FOR ALMOST a year now, Ravi Dutt, who has 75 per cent disability in his upper limbs, has been running from pillar to post, hoping against hope to get his rightful berth in the government services.
Armed with a diploma in Elementary Teacher Education and a certificate in Computer Application, this commerce graduate had first appeared for the Staff Selection Commission (SSC) examination on August 28, 2006. Soon after, he sat for the Employee State Insurance Corporation (ESIC) on October 25, 2006. He hoped to make it to one of the two reserved seats in the Physically Handicapped category. But he was never considered for the post. When he had approached SSC and ESIC to find out the reasons for his rejection, he never received a satisfactory answer. He then filed a petition under the Right to Information (RTI) Act. "I approached all possible people in the recruitment office. When I failed to get an answer, I was left with one option - to extract information rightfully through RTI," said Dutt.
ESIC refused to divulge any information, stating results and other qualifying details were highly confidential. The only information they could provide was that no candidate was absorbed under the Physically Handicapped category.
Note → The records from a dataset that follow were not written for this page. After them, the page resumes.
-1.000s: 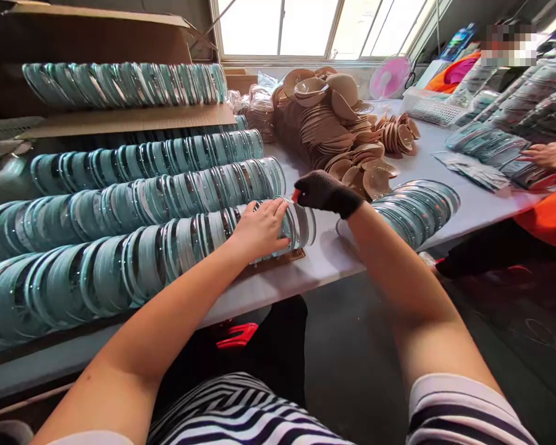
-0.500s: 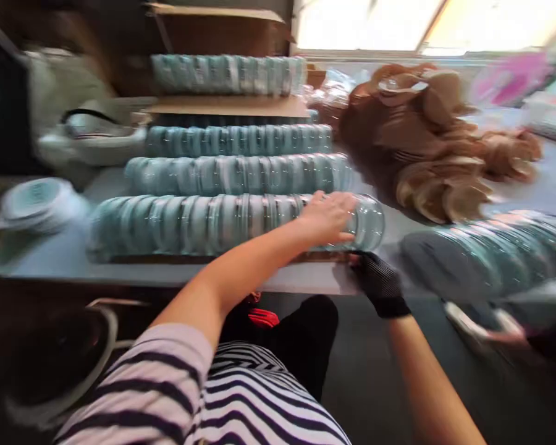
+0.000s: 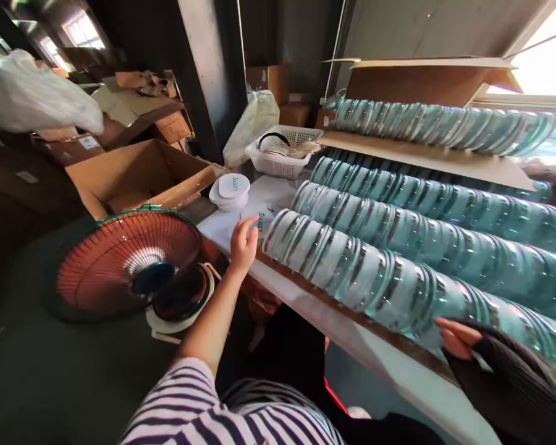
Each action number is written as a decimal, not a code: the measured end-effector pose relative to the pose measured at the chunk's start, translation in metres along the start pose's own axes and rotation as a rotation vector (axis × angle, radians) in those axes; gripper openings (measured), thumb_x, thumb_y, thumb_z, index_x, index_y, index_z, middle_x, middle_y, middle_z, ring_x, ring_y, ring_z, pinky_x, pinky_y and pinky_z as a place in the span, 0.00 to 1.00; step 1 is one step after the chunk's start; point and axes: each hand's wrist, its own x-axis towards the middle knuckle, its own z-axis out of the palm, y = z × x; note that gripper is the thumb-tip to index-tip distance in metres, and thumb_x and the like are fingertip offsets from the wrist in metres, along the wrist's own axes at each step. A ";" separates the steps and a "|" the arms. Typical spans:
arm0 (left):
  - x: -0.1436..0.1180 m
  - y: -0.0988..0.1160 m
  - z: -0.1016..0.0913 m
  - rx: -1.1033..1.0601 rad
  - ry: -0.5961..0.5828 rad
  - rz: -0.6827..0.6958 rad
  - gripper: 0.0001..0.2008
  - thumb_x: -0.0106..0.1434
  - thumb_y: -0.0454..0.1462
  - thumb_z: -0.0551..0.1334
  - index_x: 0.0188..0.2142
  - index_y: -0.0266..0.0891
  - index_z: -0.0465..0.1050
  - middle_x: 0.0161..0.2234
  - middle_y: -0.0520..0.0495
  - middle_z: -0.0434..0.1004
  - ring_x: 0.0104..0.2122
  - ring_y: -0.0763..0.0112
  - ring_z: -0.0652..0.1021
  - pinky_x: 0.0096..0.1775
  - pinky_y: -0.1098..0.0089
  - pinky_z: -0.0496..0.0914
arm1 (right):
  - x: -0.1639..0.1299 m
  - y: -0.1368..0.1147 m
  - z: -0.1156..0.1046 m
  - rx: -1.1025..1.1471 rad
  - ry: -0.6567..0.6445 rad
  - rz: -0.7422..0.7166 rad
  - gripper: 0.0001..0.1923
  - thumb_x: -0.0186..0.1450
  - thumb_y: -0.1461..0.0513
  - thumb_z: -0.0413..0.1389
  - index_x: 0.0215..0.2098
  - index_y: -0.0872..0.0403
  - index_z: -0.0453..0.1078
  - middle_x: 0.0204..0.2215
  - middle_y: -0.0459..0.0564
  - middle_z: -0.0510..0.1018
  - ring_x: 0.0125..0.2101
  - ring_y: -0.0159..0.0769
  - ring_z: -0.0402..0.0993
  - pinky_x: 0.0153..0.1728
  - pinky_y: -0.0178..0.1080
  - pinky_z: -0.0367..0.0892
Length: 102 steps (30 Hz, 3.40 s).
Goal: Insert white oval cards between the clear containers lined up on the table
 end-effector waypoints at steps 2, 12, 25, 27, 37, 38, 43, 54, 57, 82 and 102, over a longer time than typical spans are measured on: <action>0.001 -0.038 0.001 0.009 -0.077 -0.033 0.18 0.71 0.37 0.48 0.54 0.37 0.71 0.54 0.38 0.75 0.56 0.65 0.74 0.58 0.58 0.69 | 0.076 -0.043 0.021 0.141 0.017 -0.069 0.15 0.64 0.51 0.52 0.47 0.24 0.72 0.35 0.55 0.82 0.33 0.48 0.81 0.32 0.50 0.71; 0.010 -0.060 0.017 0.389 -0.382 -0.032 0.27 0.66 0.45 0.60 0.62 0.37 0.67 0.65 0.30 0.63 0.63 0.45 0.67 0.61 0.46 0.62 | 0.328 -0.182 0.245 -0.151 -0.911 -0.122 0.30 0.67 0.55 0.53 0.64 0.62 0.64 0.57 0.64 0.74 0.54 0.45 0.74 0.49 0.37 0.68; 0.017 -0.070 0.021 0.287 -0.470 0.146 0.26 0.64 0.44 0.64 0.60 0.38 0.68 0.64 0.31 0.63 0.64 0.41 0.65 0.62 0.49 0.62 | 0.345 -0.150 0.320 -0.014 -1.297 0.108 0.28 0.59 0.42 0.60 0.35 0.60 0.74 0.21 0.46 0.72 0.21 0.30 0.65 0.24 0.34 0.60; 0.017 -0.072 0.022 0.266 -0.460 0.159 0.27 0.64 0.43 0.64 0.60 0.38 0.67 0.64 0.31 0.64 0.64 0.41 0.65 0.62 0.48 0.62 | 0.344 -0.149 0.322 0.080 -1.302 0.148 0.27 0.56 0.43 0.64 0.36 0.59 0.72 0.22 0.44 0.72 0.21 0.28 0.63 0.23 0.33 0.60; 0.017 -0.076 0.021 0.197 -0.474 0.167 0.27 0.61 0.42 0.68 0.59 0.40 0.68 0.65 0.35 0.64 0.63 0.44 0.66 0.62 0.50 0.63 | 0.337 -0.147 0.304 0.357 -1.354 0.226 0.24 0.52 0.50 0.66 0.41 0.57 0.71 0.32 0.49 0.79 0.30 0.33 0.73 0.30 0.34 0.69; 0.016 -0.076 0.020 0.195 -0.470 0.163 0.27 0.61 0.42 0.68 0.58 0.40 0.69 0.65 0.35 0.64 0.63 0.45 0.67 0.61 0.50 0.64 | 0.337 -0.148 0.305 0.345 -1.360 0.208 0.24 0.53 0.50 0.65 0.40 0.57 0.72 0.32 0.50 0.79 0.30 0.34 0.73 0.29 0.34 0.69; -0.003 -0.073 0.013 0.153 -0.420 0.131 0.26 0.59 0.38 0.69 0.57 0.42 0.70 0.64 0.38 0.66 0.63 0.42 0.66 0.60 0.46 0.65 | 0.339 -0.166 0.314 0.216 -1.337 0.067 0.18 0.53 0.56 0.64 0.38 0.59 0.72 0.32 0.49 0.78 0.30 0.33 0.71 0.28 0.33 0.66; -0.100 -0.083 0.005 -0.903 0.261 -0.832 0.40 0.57 0.45 0.70 0.65 0.47 0.55 0.63 0.35 0.61 0.59 0.53 0.72 0.55 0.55 0.71 | 0.315 -0.240 0.317 0.079 -1.421 -0.327 0.31 0.49 0.66 0.65 0.52 0.61 0.72 0.44 0.54 0.80 0.40 0.41 0.76 0.38 0.37 0.71; -0.100 -0.070 0.001 -1.220 0.213 -1.098 0.32 0.53 0.46 0.72 0.55 0.44 0.66 0.50 0.41 0.74 0.48 0.61 0.78 0.46 0.64 0.76 | 0.311 -0.256 0.312 0.048 -1.394 -0.369 0.34 0.50 0.66 0.65 0.56 0.63 0.70 0.47 0.57 0.79 0.41 0.42 0.77 0.40 0.37 0.71; -0.015 -0.055 0.000 -1.095 0.369 -0.651 0.43 0.62 0.44 0.64 0.70 0.45 0.43 0.65 0.35 0.62 0.61 0.58 0.71 0.59 0.56 0.67 | 0.281 -0.230 0.183 0.224 -0.905 -0.206 0.24 0.58 0.64 0.60 0.53 0.52 0.75 0.45 0.50 0.81 0.46 0.48 0.76 0.47 0.42 0.69; 0.013 -0.092 0.032 -0.591 0.068 -0.251 0.28 0.61 0.33 0.57 0.62 0.39 0.61 0.60 0.37 0.67 0.62 0.60 0.68 0.63 0.59 0.62 | 0.295 -0.200 0.244 0.646 -0.953 -0.160 0.32 0.67 0.48 0.55 0.64 0.53 0.64 0.57 0.52 0.75 0.53 0.41 0.73 0.57 0.41 0.65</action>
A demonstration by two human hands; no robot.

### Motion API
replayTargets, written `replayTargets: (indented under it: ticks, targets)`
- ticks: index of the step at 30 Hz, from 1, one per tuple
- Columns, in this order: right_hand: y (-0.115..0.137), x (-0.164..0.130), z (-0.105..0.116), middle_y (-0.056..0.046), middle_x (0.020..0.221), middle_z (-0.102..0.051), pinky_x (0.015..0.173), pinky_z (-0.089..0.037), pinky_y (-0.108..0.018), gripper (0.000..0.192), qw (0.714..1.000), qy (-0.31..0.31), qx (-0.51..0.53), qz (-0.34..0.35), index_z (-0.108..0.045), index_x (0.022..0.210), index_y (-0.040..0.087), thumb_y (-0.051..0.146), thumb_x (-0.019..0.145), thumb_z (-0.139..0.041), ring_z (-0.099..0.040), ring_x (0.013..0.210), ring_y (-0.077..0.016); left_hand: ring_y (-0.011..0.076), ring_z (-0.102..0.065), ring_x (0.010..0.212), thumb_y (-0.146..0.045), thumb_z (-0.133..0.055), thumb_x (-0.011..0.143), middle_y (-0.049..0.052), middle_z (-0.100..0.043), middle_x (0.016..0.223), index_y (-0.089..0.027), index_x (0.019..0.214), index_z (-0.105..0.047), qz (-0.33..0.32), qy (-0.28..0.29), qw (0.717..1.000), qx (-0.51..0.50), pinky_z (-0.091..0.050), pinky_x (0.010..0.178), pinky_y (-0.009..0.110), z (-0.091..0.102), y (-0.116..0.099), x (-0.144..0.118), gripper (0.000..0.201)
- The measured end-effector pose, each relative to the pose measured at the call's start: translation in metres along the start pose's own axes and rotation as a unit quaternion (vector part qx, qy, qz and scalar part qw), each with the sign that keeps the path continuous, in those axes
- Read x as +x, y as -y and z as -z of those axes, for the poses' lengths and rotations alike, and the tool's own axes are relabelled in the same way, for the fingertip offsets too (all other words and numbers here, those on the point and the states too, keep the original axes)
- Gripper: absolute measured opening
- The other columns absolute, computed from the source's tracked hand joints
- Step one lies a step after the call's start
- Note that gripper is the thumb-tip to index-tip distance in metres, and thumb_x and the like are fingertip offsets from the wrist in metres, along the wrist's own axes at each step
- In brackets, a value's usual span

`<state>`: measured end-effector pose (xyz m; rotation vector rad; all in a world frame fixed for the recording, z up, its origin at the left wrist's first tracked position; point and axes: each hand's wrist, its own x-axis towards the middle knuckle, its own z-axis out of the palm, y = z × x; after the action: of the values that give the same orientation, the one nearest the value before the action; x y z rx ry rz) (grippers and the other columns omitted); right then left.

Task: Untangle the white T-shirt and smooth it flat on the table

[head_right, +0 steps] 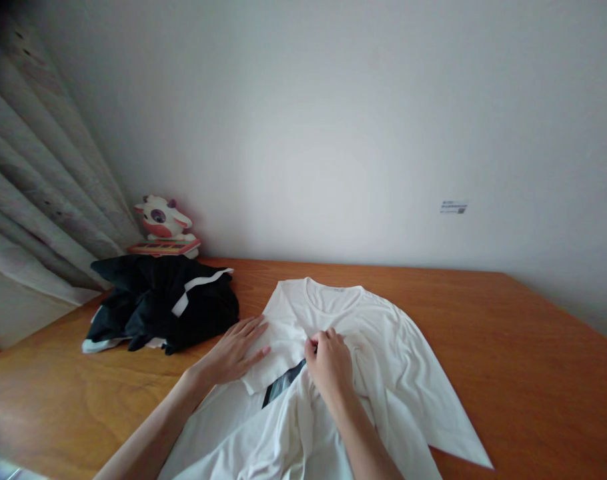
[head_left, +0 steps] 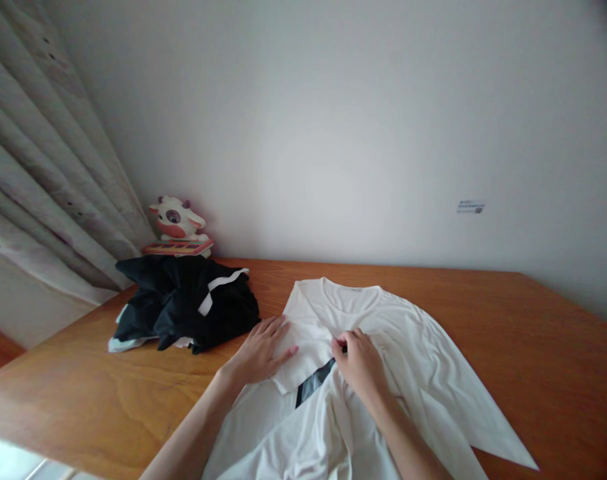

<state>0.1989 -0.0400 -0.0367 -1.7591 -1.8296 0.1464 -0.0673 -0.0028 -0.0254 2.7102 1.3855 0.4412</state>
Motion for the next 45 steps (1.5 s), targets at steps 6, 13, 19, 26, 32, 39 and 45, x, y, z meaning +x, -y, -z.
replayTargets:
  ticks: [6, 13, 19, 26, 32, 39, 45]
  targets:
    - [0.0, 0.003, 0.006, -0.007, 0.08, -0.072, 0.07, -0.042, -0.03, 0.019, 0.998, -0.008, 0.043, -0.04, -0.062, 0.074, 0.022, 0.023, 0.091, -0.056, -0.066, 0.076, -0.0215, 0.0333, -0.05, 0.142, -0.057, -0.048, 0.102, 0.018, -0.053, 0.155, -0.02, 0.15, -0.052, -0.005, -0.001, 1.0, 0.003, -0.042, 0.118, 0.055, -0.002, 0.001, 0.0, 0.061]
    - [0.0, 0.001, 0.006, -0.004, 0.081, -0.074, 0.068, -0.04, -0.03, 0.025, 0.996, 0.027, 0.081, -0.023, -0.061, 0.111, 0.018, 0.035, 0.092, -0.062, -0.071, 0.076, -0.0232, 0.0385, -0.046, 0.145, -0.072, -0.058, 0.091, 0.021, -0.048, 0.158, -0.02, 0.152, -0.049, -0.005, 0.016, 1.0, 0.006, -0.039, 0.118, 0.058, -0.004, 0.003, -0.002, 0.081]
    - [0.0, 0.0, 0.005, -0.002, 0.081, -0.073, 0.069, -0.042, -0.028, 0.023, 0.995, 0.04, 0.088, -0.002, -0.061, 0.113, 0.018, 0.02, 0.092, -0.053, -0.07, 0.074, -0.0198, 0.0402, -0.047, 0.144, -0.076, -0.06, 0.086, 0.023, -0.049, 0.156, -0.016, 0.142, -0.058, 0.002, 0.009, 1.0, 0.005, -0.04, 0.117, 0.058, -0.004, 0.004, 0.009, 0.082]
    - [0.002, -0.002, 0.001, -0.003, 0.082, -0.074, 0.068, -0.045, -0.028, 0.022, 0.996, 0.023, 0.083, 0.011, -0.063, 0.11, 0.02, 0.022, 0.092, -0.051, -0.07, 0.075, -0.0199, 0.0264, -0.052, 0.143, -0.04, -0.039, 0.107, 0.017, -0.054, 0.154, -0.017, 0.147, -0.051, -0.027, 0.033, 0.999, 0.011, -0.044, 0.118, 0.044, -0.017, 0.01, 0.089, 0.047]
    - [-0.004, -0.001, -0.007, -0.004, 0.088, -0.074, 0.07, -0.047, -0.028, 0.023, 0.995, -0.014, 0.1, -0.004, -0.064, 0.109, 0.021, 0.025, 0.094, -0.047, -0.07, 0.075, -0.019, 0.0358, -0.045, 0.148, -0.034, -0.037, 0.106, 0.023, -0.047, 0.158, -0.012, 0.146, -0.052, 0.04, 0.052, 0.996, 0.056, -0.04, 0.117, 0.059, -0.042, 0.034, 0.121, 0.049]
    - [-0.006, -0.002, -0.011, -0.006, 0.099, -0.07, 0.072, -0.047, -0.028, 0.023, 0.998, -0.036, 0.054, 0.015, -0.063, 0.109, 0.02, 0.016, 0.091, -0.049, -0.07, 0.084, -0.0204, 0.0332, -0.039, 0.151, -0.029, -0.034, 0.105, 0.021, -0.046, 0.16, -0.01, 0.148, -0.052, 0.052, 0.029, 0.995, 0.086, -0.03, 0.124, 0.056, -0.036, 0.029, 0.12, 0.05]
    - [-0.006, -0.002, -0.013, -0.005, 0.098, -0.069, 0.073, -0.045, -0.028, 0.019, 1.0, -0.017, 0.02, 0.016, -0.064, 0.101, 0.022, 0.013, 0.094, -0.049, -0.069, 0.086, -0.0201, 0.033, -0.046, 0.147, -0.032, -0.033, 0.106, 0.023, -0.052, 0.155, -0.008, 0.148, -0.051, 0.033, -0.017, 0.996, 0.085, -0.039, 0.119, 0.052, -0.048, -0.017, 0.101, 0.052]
SSC said since most positions were open for the Scheduled Caste/Scheduled Tribe category, its minimum cut-off was 103. SSC's response also revealed that Dutt had secured 114, much higher that the required cut-off. SSC wrote, "Typing abilities were a minimum requirement for the job. While the candidate applied for exemption, permitted under the Physically Handicapped category, he failed to submit documents."
Reacting to this, Dutt said, "This job is extremely important for me. Being a disabled and conscious of my weakness, there is no reason why I should have faltered on this account." In a later communication, SSC said while he had applied for an exemption under medical grounds, he may have forged the certificate. Documents show that the Vocational Rehabilitation Certificate he had submitted were authenticated by the board of Ram Manohar Lohia Hospital, dated a month before he had applied for the job.
"In government services, very few doors are open to us, and if they don't recruit us even for clerical jobs, where do we go?" asked Dutt. "I have also approached the Commissioner of Disabilities, but no one has responded."
Deputy Chief Commissioner of Disabilities T.D. Dhariyal said, "We are yet to look into the facts and get the version of both the parties concerned. There are several factors that have to be looked into in the case of reserved categories. In this case, if positions are still open, then the organisation should relax the standards further so as to appoint a candidate in the reserved category."